I was diagnosed with LCIS at age 49, took tamoxifen for 5 years. During that time I developed external polyps on my uterus. I had a complete hysterectomy after 3 1/2 years of tamoxifen and then went into full blown menopause. The lobular breast cancer was discovered 9 years after I stopped taking tamoxifen, at age 63 through a yearly mammogram. It was discovered in the same (left breast) as the LCIS was discovered. I had a lumpectomy and 3 lymph nodes removed. The site where the lymph nodes were removed became infected. Not sure that it was healed well enough to start the radiation as I have had swelling and problems with lymphedema since. I have to look back in my records to be exact on the rest of my treatment. I wonder why I have trouble remembering the details but I suspect just due to the trauma of a cancer diagnosis. The cancer was invasive, size? 1.5-2mm? Oncotype score was, what they called, the grey area. It was left up to me as to have chemo or not. I choose no after I asked what the studies for someone who had lobular breast ca said. There was only one study that the Dr. Was aware of and it did not show any improvement in life expectancy. I started on anastrozole and after 2 years of lots of joint pain I went on exemestane. I still have what I call flare ups of joint pain, exhaustion and mild depression. I have a regular Yoga practice walk 3-4 miles regularly, eat a vegetarian diet and struggle mightily to lose any weight. I put on about 10-15 pounds after the cancer diagnosis and haven’t taken it off yet. But there is always a new day and I am very thankful for that!

My tumor was mixed ductal and lobular, and because the tissue showed loss of e-cadherin throughout, I suspect it is mostly lobular. I know that "mixed" is different from pure lobular but would still be interested in reading this thread. I am especially concerned about how we can tell there has been metastasis. I am 7 years out from diagnosis.

How are you today? Thinking of you. Do you find this hard to talk about?

My tumor was mixed ductal and lobular, and because the tissue showed loss of e-cadherin throughout, I suspect it is mostly lobular. I know that "mixed" is different from pure lobular but would still be interested in reading this thread. I am especially concerned about how we can tell there has been metastasis. I am 7 years out from diagnosis.

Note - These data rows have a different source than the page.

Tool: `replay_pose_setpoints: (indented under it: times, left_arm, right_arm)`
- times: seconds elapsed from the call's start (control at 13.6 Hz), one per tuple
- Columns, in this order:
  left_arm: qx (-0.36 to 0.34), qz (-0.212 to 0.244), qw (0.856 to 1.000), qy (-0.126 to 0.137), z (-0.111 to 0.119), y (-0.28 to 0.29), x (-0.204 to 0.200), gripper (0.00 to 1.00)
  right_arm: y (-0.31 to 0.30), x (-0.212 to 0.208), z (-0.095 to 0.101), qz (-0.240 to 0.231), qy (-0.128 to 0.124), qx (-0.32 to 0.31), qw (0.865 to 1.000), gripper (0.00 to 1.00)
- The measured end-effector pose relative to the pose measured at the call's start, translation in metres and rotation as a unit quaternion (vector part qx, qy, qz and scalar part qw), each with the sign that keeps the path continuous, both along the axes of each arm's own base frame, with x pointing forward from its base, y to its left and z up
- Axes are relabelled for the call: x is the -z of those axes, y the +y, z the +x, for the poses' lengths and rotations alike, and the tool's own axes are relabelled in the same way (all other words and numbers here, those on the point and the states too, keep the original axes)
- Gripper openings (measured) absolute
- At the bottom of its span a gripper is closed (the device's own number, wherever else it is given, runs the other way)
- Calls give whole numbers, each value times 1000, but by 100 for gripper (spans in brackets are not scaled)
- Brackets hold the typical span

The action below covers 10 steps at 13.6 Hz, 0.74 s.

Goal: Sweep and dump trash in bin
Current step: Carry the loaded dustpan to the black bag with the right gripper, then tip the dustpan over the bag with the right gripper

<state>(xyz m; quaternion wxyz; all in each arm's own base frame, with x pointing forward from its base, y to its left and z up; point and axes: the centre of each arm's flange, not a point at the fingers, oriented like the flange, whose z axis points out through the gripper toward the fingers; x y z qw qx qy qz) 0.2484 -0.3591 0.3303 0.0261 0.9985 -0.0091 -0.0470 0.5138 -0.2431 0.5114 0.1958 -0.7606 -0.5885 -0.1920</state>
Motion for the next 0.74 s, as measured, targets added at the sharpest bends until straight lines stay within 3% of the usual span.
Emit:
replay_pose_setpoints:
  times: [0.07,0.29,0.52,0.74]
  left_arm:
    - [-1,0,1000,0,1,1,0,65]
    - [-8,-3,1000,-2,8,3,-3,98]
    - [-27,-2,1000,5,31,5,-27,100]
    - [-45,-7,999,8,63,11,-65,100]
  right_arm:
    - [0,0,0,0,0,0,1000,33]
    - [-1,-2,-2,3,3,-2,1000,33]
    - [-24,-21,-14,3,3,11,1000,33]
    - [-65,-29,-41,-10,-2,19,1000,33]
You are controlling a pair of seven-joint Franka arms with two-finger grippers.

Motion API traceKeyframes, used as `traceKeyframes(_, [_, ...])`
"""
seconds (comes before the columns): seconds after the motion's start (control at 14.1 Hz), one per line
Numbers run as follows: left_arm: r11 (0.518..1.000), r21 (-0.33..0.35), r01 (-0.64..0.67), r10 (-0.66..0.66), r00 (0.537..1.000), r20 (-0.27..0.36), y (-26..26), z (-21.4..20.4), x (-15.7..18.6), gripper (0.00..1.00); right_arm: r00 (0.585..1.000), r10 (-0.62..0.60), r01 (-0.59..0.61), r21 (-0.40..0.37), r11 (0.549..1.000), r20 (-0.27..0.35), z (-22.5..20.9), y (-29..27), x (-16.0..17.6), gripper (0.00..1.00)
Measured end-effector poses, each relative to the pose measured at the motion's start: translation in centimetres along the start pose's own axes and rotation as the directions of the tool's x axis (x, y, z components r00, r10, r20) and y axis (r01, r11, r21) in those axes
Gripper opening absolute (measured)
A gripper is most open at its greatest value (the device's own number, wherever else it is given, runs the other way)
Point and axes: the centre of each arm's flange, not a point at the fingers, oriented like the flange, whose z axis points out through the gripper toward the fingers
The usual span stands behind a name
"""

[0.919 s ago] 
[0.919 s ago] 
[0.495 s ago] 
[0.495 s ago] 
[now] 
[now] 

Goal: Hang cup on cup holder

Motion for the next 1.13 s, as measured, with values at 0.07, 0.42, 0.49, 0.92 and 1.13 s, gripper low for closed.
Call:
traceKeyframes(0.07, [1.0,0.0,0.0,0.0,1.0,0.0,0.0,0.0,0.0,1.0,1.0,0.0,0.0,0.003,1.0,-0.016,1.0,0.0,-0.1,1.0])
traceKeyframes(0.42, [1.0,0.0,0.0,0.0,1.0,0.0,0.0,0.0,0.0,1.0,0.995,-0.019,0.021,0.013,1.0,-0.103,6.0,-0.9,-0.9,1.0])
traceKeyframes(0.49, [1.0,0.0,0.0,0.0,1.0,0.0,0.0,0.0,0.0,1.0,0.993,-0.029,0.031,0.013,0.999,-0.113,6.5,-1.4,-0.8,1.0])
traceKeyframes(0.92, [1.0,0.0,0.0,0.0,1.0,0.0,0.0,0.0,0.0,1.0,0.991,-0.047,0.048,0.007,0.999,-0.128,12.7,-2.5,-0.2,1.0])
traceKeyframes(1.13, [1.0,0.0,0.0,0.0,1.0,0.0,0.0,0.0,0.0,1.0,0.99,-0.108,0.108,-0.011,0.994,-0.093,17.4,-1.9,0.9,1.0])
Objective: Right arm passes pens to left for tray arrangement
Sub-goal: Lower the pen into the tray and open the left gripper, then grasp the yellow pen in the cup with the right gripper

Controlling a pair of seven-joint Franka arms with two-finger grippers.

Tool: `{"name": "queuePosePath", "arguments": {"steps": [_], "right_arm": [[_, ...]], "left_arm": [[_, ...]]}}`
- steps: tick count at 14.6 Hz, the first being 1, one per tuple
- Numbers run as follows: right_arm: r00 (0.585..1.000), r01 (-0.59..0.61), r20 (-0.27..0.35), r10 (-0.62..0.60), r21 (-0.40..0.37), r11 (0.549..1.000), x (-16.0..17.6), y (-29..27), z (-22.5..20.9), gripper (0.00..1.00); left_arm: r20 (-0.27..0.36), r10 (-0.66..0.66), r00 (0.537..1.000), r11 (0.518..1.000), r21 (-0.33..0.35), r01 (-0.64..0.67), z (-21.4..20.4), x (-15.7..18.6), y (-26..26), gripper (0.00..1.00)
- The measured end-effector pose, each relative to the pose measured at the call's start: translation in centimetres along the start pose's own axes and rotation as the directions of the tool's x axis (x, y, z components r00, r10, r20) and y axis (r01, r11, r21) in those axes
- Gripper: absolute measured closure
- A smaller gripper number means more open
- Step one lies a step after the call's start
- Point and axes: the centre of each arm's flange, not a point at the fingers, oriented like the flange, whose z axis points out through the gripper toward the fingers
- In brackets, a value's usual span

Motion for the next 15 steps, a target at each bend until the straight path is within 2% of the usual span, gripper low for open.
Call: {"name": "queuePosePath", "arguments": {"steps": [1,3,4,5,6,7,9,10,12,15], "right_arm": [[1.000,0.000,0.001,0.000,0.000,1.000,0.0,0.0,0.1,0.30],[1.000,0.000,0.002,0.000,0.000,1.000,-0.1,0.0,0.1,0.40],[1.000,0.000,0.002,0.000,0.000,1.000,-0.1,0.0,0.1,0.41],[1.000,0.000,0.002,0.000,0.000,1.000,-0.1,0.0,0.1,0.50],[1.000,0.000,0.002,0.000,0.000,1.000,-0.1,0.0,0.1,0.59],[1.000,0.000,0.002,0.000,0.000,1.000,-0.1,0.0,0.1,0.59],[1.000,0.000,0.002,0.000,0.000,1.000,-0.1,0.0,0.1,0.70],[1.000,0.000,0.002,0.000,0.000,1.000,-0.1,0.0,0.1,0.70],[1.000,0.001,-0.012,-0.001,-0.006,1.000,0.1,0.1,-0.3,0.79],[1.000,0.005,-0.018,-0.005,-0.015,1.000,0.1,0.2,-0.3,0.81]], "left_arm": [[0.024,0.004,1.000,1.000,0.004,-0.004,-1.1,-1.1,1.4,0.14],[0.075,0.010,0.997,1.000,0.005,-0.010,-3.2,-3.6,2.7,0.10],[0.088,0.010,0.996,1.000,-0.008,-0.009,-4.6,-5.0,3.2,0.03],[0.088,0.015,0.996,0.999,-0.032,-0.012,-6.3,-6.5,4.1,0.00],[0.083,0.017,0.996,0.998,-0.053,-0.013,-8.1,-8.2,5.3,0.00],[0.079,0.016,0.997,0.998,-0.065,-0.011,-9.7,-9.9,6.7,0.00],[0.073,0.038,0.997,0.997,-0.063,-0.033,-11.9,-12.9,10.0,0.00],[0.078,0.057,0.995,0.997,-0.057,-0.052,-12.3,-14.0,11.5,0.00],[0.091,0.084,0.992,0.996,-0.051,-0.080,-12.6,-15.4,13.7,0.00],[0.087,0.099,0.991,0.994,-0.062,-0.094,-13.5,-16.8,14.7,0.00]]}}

I was diagnosed with stage 3 lobular cancer in December 2013. Had a single mastectomy, chemo and radiation. Then took Letrozole until cancer metastasized to the bone in September 2018. I have been on the chemo, Capecitabine since then. I am grateful for my competent and caring Mayo team, my supportive husband, family and friends. It has been a challenging journey, and I have gained so much respect and love for all who are and have taken it. I am 75.